━━━━━ Task data

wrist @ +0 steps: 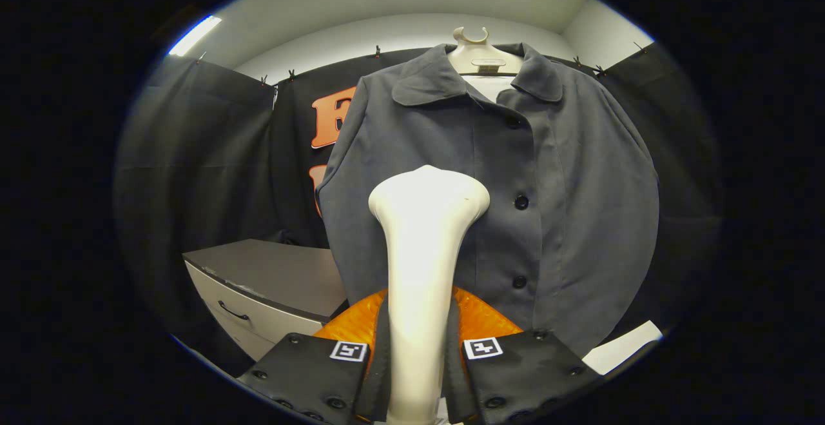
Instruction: Iron the clothes twice with a garment steamer, once on the left side and once on the right side.
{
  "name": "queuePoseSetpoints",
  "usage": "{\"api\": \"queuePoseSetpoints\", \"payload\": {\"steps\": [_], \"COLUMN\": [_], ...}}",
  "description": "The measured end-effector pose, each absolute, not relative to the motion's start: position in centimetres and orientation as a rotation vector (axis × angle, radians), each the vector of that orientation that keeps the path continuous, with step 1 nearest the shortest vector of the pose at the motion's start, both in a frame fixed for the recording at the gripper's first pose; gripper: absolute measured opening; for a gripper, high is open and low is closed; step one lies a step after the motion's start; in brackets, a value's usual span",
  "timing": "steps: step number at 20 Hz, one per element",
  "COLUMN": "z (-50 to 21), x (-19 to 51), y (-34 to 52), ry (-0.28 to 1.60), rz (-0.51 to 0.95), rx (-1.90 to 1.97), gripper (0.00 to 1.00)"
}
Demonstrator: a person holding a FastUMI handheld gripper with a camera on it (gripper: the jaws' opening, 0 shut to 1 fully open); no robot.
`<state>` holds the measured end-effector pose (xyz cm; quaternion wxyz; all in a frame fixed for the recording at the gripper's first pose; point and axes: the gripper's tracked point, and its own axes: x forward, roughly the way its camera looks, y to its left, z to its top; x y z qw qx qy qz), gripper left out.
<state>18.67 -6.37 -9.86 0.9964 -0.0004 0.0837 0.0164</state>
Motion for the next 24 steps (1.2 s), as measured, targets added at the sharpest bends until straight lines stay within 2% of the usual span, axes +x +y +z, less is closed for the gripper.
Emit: {"api": "queuePoseSetpoints", "payload": {"steps": [24], "z": [-24.0], "x": [13.0], "y": [-6.2], "ry": [0.371], "rz": [0.022], "rx": [0.055], "gripper": [0.41]}}
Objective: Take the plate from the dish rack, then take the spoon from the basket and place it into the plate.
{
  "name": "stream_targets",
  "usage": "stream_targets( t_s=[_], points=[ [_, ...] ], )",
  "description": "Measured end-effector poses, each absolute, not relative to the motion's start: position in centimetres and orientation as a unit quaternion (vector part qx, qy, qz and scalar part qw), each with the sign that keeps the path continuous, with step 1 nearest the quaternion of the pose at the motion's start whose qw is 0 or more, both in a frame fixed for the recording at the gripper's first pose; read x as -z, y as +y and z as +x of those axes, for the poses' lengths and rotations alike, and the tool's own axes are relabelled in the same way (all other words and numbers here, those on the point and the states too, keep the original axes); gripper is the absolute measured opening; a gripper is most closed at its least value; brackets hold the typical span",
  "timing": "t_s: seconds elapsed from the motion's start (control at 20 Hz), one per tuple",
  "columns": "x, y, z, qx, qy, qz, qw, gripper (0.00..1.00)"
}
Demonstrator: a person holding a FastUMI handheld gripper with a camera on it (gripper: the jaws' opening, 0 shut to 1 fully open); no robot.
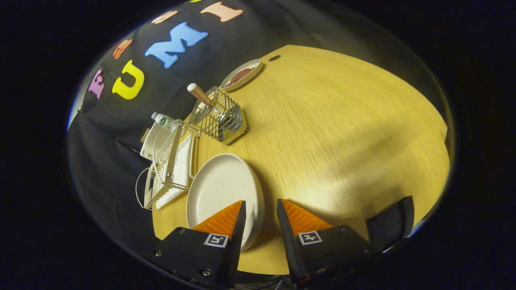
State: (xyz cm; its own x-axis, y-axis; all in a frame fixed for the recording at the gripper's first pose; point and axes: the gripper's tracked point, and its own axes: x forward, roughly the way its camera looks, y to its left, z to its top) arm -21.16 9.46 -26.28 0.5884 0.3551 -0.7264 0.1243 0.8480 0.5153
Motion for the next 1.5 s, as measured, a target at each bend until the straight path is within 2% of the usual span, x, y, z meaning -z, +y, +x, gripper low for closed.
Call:
stream_targets(
  t_s=[0.35, 0.65, 0.7, 0.8, 1.0, 1.15, 1.25, 1.35, 1.45, 1.5],
  points=[
    [15.0, 6.6, -14.8, -0.111, 0.25, 0.134, 0.953, 0.49],
    [8.7, 6.5, -12.1, -0.118, 0.157, 0.066, 0.978, 0.48],
    [8.1, 6.7, -11.7, -0.122, 0.142, 0.063, 0.98, 0.55],
    [6.8, 7.2, -10.9, -0.13, 0.11, 0.047, 0.984, 0.97],
    [7.9, 7.5, -8.5, -0.123, 0.061, 0.007, 0.991, 0.97],
    [11.1, 7.9, -6.7, -0.11, 0.066, 0.0, 0.992, 0.97],
    [12.5, 8.7, -5.3, -0.117, 0.066, -0.005, 0.991, 0.89],
    [13.7, 10.0, -3.6, -0.129, 0.059, -0.001, 0.99, 0.87],
    [15.7, 10.7, -2.6, -0.132, 0.08, 0.015, 0.988, 0.76],
    [16.7, 10.9, -2.2, -0.136, 0.094, 0.018, 0.986, 0.64]
  ],
)
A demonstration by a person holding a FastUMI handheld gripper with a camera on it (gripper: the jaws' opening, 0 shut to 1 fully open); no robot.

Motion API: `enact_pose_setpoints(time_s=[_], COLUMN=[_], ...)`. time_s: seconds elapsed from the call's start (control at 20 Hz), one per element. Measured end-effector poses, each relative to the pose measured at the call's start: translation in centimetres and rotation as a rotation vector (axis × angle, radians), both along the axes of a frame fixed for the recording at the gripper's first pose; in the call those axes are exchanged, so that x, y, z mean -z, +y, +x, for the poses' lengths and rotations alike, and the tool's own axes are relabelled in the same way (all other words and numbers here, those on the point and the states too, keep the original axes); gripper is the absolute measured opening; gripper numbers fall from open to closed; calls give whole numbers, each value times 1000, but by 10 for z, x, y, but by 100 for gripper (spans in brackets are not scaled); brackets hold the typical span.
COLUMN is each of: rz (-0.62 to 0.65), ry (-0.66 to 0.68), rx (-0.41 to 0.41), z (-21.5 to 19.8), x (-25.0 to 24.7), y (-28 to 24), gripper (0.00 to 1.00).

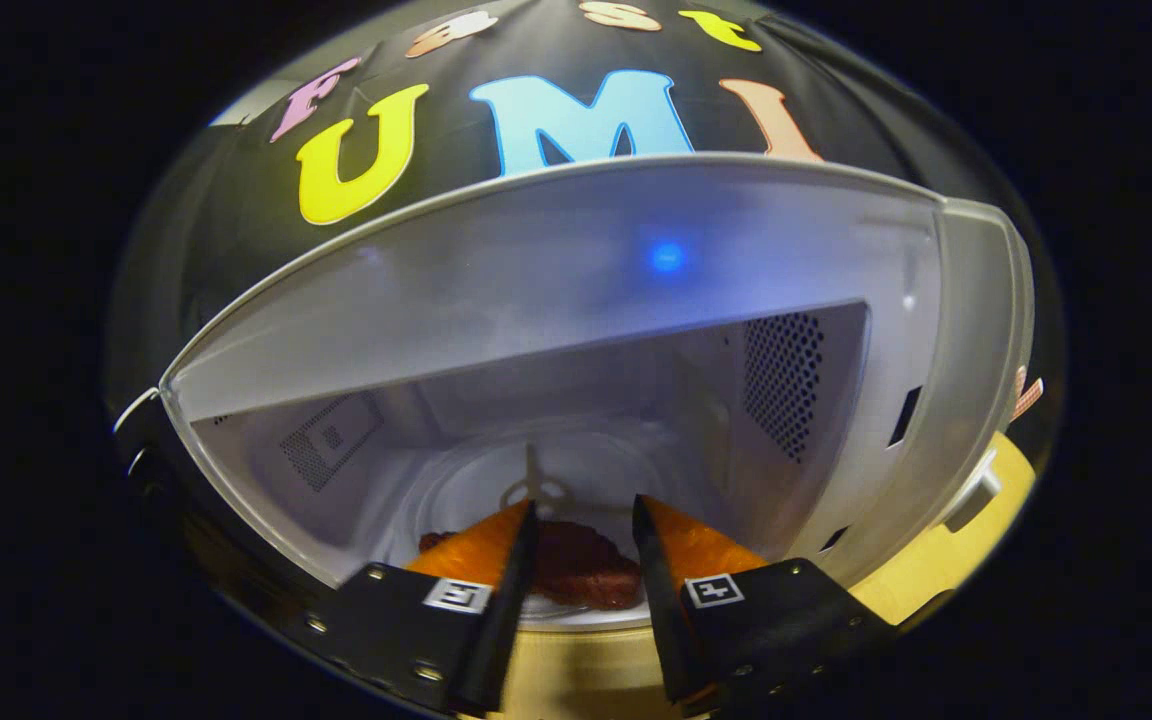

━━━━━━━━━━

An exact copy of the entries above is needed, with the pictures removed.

The answer:
wrist @ +0 steps: 
Instruction: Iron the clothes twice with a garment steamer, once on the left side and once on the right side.
{
  "name": "queuePoseSetpoints",
  "usage": "{\"api\": \"queuePoseSetpoints\", \"payload\": {\"steps\": [_], \"COLUMN\": [_], ...}}",
  "description": "The measured end-effector pose, each absolute, not relative to the motion's start: position in centimetres and orientation as a rotation vector (axis × angle, radians), each the vector of that orientation that keeps the path continuous, with step 1 nearest the shortest vector of the pose at the motion's start, both in a frame fixed for the recording at the gripper's first pose; gripper: absolute measured opening; for a gripper, high is open and low is closed; step one lies a step after the motion's start; in brackets, a value's usual span",
  "timing": "steps: step number at 20 Hz, one per element",
  "COLUMN": "z (-50 to 21), x (-19 to 51), y (-34 to 52), ry (-0.28 to 1.60), rz (-0.51 to 0.95), rx (-1.90 to 1.97), gripper (0.00 to 1.00)"
}
Demonstrator: a person holding a FastUMI handheld gripper with a camera on it (gripper: the jaws' opening, 0 shut to 1 fully open); no robot.
`<state>` holds the measured end-effector pose (xyz cm; quaternion wxyz; all in a frame fixed for the recording at the gripper's first pose; point and axes: the gripper's tracked point, and its own axes: x forward, roughly the way its camera looks, y to its left, z to its top; x y z qw qx qy qz), gripper left out.
<state>18.67 -6.37 -9.86 0.9964 -0.0004 0.0837 0.0164</state>
Motion for the next 24 steps (1.2 s), as measured, targets added at the sharpest bends until straight lines stay within 2% of the usual span, axes +x +y +z, less is closed for the gripper.
Emit: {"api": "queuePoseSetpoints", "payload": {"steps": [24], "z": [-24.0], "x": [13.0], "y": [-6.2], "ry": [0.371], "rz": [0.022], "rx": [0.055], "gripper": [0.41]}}
Objective: Take the plate from the dish rack, then take the spoon from the basket and place it into the plate.
{
  "name": "stream_targets",
  "usage": "stream_targets( t_s=[_], points=[ [_, ...] ], )",
  "description": "Measured end-effector poses, each absolute, not relative to the motion's start: position in centimetres and orientation as a unit quaternion (vector part qx, qy, qz and scalar part qw), each with the sign that keeps the path continuous, with step 1 nearest the quaternion of the pose at the motion's start whose qw is 0 or more, both in a frame fixed for the recording at the gripper's first pose; read x as -z, y as +y and z as +x of those axes, for the poses' lengths and rotations alike, and the tool's own axes are relabelled in the same way (all other words and numbers here, those on the point and the states too, keep the original axes); gripper is the absolute measured opening; a gripper is most closed at its least value; brackets hold the typical span",
  "timing": "t_s: seconds elapsed from the motion's start (control at 20 Hz), one per tuple",
  "columns": "x, y, z, qx, qy, qz, qw, gripper (0.00..1.00)"
}
Demonstrator: a person holding a FastUMI handheld gripper with a camera on it (gripper: the jaws' opening, 0 shut to 1 fully open); no robot.
State: (xyz cm; its own x-axis, y-axis; all in a frame fixed for the recording at the gripper's first pose; point and axes: the gripper's tracked point, and its own axes: x forward, roughly the way its camera looks, y to its left, z to its top) arm -21.16 9.46 -26.28 0.5884 0.3551 -0.7264 0.1243 0.8480 0.5153
Motion for the next 1.5 s, as measured, a target at each bend until the straight path is within 2% of the usual span, x, y, z meaning -z, +y, +x, gripper low for closed.
Call:
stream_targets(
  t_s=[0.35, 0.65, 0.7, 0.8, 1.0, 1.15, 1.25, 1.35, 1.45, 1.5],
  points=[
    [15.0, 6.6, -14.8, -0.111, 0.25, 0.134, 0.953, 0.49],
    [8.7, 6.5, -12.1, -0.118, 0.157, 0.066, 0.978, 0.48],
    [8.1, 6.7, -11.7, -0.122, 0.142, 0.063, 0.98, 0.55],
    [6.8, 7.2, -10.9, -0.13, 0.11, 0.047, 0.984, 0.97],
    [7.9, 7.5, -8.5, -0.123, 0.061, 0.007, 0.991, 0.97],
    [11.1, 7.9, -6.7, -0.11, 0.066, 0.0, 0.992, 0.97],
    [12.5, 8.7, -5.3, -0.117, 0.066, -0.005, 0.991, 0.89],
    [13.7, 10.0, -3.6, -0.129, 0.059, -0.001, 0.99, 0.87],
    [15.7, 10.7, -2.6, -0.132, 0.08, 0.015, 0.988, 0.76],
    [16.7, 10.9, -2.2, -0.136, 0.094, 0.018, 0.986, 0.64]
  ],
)
A demonstration by a person holding a FastUMI handheld gripper with a camera on it (gripper: the jaws' opening, 0 shut to 1 fully open); no robot.

Motion API: `enact_pose_setpoints(time_s=[_], COLUMN=[_], ...)`. time_s: seconds elapsed from the call's start (control at 20 Hz), one per element. Measured end-effector poses, each relative to the pose measured at the call's start: translation in centimetres and rotation as a rotation vector (axis × angle, radians), both along the axes of a frame fixed for the recording at the gripper's first pose; in the call those axes are exchanged, so that x, y, z mean -z, +y, +x, for the poses' lengths and rotations alike, and the tool's own axes are relabelled in the same way (all other words and numbers here, those on the point and the states too, keep the original axes); gripper is the absolute measured opening; gripper numbers fall from open to closed; calls give whole numbers, each value times 1000, but by 10 for z, x, y, but by 100 for gripper (spans in brackets are not scaled); brackets hold the typical span.
COLUMN is each of: rz (-0.62 to 0.65), ry (-0.66 to 0.68), rx (-0.41 to 0.41), z (-21.5 to 19.8), x (-25.0 to 24.7), y (-28 to 24), gripper (0.00 to 1.00).

Nothing further remains to be added to the answer.